**About this exercise:**
Beginning with the top line of the listing below, give again every line up to and including the line with "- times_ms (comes"; pictures do not belong in the copy.
○ ○ ○ ○ ○ ○ ○
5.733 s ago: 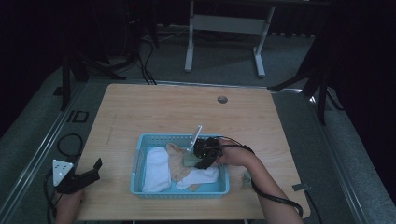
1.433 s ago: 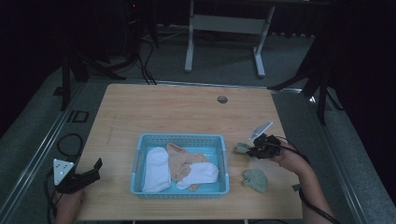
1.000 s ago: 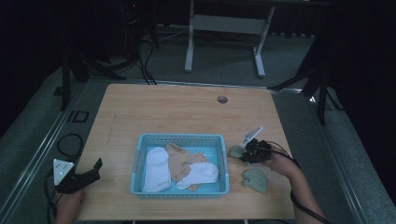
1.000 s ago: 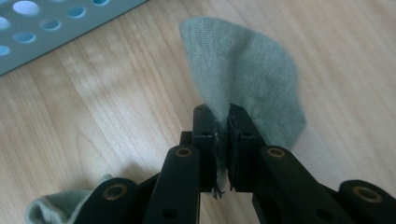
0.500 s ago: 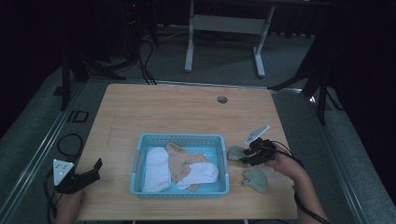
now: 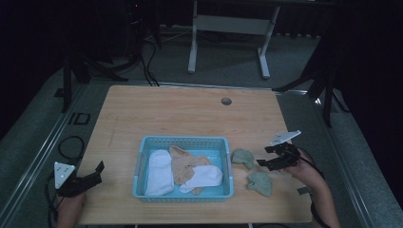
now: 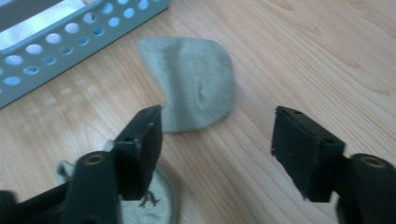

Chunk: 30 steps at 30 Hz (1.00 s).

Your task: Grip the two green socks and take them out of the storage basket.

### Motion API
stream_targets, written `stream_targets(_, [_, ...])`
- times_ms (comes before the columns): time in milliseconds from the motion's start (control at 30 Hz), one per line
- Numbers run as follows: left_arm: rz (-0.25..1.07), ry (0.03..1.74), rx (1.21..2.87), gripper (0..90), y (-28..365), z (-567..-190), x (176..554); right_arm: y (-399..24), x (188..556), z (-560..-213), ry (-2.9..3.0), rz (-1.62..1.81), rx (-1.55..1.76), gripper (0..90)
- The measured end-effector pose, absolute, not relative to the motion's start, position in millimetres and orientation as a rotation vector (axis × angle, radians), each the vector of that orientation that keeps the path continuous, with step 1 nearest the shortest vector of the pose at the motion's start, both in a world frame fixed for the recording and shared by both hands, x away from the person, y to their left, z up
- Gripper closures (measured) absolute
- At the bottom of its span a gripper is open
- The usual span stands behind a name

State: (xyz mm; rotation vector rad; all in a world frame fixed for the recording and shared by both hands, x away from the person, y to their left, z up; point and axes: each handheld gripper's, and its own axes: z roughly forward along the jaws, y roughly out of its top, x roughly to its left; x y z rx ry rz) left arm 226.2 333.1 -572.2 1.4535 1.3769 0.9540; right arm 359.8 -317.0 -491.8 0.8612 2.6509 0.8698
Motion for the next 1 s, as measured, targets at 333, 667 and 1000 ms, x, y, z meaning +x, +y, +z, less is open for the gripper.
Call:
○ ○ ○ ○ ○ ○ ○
**Result below:**
5.733 s ago: 
1.433 s ago: 
1.000 s ago: 
1.000 s ago: 
0.500 s ago: 
now: 
now: 

Chunk: 30 steps at 30 Hz (1.00 s).

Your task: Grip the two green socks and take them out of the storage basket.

### Motion API
stream_targets, written `stream_targets(_, [_, ...])`
- times_ms (comes before the columns): time in milliseconds from the motion's start (control at 30 Hz), one per line

There's nothing left to add to the output.